New Findings in Biology
Olfaction was long considered a uniquely mammalian trait. Scientists have disproven this by showing that many intertebrates can smell. For example, birds were thought to be unable to smell, although they have nostrils in their bills. John Audubon, a famous nineteenth-century bird artist, reached this mistaken conclusion by observing vultures confronted with a covered and an uncovered animal corpse, he concluded that they could not smell. The minute weight of the birds’ olfactory bulb consolidated this widespread misconception. Recent research shows that birds use smell when finding and distinguishing food, choosing proper nesting sites and mates, and following avian navigation routes. Ken Stager, an orinthogist at Los Angeles County Natural History Museum, used turkey vultures to disprove Audubon's vulture experiment. Marine biologist Betsy Bang, who measured the olfactory bulbs and tissues in the brains of 151 bird species, calculated the olfactory bulb's mass as being between 3% to 37% of the brain's entire mass. This shows that the ratio, and not the weight, determines a bird's ability to smell.
Other examples are as follows:
•Pigeons perceive small amounts of odorants. If their olfactory bulbs are blocked, they become lost.

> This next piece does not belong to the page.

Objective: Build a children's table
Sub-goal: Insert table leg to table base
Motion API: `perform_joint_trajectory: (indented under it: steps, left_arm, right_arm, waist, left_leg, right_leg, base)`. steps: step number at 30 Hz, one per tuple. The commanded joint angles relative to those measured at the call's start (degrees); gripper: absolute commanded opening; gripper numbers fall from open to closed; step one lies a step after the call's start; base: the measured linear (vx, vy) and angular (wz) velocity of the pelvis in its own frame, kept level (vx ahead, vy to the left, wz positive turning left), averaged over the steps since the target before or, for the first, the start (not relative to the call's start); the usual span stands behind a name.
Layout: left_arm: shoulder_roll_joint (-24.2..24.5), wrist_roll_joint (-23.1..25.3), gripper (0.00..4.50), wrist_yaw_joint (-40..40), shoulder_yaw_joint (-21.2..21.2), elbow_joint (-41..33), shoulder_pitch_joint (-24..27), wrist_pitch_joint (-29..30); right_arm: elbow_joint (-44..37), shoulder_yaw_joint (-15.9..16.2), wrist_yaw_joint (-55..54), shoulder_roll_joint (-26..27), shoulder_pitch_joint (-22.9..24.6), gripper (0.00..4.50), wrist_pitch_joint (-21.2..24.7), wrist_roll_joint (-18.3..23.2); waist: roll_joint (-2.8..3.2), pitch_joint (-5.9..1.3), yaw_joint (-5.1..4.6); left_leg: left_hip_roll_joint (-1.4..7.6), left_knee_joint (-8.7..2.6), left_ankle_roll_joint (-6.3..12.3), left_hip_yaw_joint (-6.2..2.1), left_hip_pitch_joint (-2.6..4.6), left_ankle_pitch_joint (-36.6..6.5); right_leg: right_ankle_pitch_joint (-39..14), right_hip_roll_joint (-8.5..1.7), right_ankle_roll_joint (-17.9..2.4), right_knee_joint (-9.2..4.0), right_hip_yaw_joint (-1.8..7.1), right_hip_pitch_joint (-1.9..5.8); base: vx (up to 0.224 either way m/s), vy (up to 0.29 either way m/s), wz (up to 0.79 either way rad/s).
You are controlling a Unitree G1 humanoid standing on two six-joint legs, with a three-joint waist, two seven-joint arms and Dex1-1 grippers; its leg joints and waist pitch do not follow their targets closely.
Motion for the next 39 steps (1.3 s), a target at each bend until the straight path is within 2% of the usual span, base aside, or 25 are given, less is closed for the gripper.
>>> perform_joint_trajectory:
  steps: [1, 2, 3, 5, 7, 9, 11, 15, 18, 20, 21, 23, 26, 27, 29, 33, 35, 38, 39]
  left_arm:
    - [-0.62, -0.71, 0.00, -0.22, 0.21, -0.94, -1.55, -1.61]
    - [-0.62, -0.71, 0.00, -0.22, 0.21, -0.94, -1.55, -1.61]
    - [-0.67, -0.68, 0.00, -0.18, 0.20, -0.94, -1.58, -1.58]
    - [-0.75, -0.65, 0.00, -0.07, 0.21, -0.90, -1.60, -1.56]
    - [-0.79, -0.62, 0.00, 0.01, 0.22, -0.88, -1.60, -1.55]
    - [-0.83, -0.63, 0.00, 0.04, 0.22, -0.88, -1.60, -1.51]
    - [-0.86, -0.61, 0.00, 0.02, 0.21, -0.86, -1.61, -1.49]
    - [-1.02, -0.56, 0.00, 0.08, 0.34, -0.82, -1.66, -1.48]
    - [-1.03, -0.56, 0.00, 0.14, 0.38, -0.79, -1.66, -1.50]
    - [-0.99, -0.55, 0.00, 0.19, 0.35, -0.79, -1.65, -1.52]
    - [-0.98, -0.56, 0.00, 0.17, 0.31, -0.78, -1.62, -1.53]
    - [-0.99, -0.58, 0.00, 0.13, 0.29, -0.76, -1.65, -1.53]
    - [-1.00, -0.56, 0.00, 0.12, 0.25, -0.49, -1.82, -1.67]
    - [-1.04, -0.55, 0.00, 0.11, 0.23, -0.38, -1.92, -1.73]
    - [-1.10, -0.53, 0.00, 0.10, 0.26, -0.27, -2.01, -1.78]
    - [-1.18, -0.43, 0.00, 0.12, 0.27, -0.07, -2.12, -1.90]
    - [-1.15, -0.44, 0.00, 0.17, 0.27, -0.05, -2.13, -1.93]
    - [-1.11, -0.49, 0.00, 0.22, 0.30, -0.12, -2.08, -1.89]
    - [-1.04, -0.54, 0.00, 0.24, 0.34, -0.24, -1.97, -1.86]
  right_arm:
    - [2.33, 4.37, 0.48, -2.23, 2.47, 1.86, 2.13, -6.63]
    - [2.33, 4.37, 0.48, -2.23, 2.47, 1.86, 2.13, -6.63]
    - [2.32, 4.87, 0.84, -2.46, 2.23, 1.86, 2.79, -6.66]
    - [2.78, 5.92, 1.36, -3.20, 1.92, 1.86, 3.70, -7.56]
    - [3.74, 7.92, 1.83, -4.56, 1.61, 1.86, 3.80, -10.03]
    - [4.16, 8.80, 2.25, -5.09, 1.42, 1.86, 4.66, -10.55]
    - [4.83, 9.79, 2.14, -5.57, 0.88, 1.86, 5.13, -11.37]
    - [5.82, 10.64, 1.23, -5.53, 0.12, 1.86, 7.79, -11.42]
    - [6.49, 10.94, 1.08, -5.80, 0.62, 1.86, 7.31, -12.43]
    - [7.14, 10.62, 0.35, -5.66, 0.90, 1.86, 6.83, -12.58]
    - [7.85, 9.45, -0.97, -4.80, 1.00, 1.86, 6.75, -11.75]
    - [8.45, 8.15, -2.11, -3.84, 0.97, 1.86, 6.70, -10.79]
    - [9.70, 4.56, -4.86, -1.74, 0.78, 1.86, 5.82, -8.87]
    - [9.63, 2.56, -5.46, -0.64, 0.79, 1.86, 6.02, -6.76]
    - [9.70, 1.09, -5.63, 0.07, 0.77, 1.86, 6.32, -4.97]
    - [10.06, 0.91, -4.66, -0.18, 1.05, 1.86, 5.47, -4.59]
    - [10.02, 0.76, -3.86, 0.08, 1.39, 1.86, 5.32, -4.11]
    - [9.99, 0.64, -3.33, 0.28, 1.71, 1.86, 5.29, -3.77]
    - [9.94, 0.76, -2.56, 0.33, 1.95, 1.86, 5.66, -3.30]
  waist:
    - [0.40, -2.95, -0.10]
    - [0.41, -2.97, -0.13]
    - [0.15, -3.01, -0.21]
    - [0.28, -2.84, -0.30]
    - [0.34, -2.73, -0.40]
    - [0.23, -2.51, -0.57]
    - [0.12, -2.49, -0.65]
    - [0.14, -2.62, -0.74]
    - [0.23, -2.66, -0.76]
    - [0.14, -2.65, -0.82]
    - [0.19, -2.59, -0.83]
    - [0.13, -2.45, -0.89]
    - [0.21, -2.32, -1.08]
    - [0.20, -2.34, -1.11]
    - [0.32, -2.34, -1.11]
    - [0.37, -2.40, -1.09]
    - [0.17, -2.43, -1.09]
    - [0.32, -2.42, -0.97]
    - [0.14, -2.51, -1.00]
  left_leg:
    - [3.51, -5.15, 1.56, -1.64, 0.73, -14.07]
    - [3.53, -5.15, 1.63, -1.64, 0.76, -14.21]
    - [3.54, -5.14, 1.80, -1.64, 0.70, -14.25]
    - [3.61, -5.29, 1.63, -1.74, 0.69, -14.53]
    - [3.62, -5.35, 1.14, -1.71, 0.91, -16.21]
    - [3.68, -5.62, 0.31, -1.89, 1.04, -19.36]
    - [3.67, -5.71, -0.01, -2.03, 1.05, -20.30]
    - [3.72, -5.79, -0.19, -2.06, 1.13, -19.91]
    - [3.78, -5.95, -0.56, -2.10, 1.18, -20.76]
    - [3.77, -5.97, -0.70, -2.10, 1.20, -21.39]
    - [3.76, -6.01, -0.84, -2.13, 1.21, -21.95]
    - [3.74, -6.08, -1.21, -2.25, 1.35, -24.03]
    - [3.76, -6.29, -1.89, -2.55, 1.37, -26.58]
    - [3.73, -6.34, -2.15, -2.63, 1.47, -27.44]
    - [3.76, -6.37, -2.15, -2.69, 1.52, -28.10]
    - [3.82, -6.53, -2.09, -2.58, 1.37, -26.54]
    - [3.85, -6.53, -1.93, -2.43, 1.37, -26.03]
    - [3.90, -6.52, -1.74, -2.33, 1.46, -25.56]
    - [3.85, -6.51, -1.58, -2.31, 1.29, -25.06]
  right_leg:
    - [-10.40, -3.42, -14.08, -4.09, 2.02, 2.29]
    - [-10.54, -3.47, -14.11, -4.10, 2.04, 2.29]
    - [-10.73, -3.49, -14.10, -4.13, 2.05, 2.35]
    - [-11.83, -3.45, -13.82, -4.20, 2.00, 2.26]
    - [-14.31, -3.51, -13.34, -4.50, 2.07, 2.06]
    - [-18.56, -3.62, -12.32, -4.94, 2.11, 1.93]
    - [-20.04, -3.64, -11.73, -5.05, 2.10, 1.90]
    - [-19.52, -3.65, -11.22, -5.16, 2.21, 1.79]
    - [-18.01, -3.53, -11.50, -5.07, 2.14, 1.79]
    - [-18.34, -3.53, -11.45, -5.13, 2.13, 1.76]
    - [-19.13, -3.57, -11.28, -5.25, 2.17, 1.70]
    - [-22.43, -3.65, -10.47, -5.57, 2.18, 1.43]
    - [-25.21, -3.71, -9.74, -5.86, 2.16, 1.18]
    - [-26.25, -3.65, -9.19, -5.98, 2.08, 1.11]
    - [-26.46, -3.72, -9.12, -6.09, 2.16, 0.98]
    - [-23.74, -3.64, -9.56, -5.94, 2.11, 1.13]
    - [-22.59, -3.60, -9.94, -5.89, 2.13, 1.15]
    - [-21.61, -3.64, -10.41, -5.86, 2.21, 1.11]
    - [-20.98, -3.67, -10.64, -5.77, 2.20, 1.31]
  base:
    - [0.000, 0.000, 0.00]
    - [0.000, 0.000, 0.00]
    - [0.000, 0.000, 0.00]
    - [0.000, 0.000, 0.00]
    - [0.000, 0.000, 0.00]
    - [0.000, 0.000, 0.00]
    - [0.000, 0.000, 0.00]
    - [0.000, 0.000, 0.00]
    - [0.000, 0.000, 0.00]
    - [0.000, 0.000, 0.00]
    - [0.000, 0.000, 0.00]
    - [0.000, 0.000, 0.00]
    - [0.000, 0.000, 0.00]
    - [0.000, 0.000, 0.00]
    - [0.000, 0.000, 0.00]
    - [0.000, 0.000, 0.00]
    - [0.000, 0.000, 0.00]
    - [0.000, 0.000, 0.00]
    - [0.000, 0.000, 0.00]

•Certain seabirds (e.g., white chinned petrels) are sensitive to the chemical emitted by their main food (plankton), and so follow an olfactory path over the sea.
•European starlings smell the best region for their nesting site.
•Chickens detect inedible bugs (e.g., bright-colored bad-tasting caterpillars) through smell and sight.
•Salmon return to their hatching sites years later by using the unique olfactory memory of these sites left in their brains.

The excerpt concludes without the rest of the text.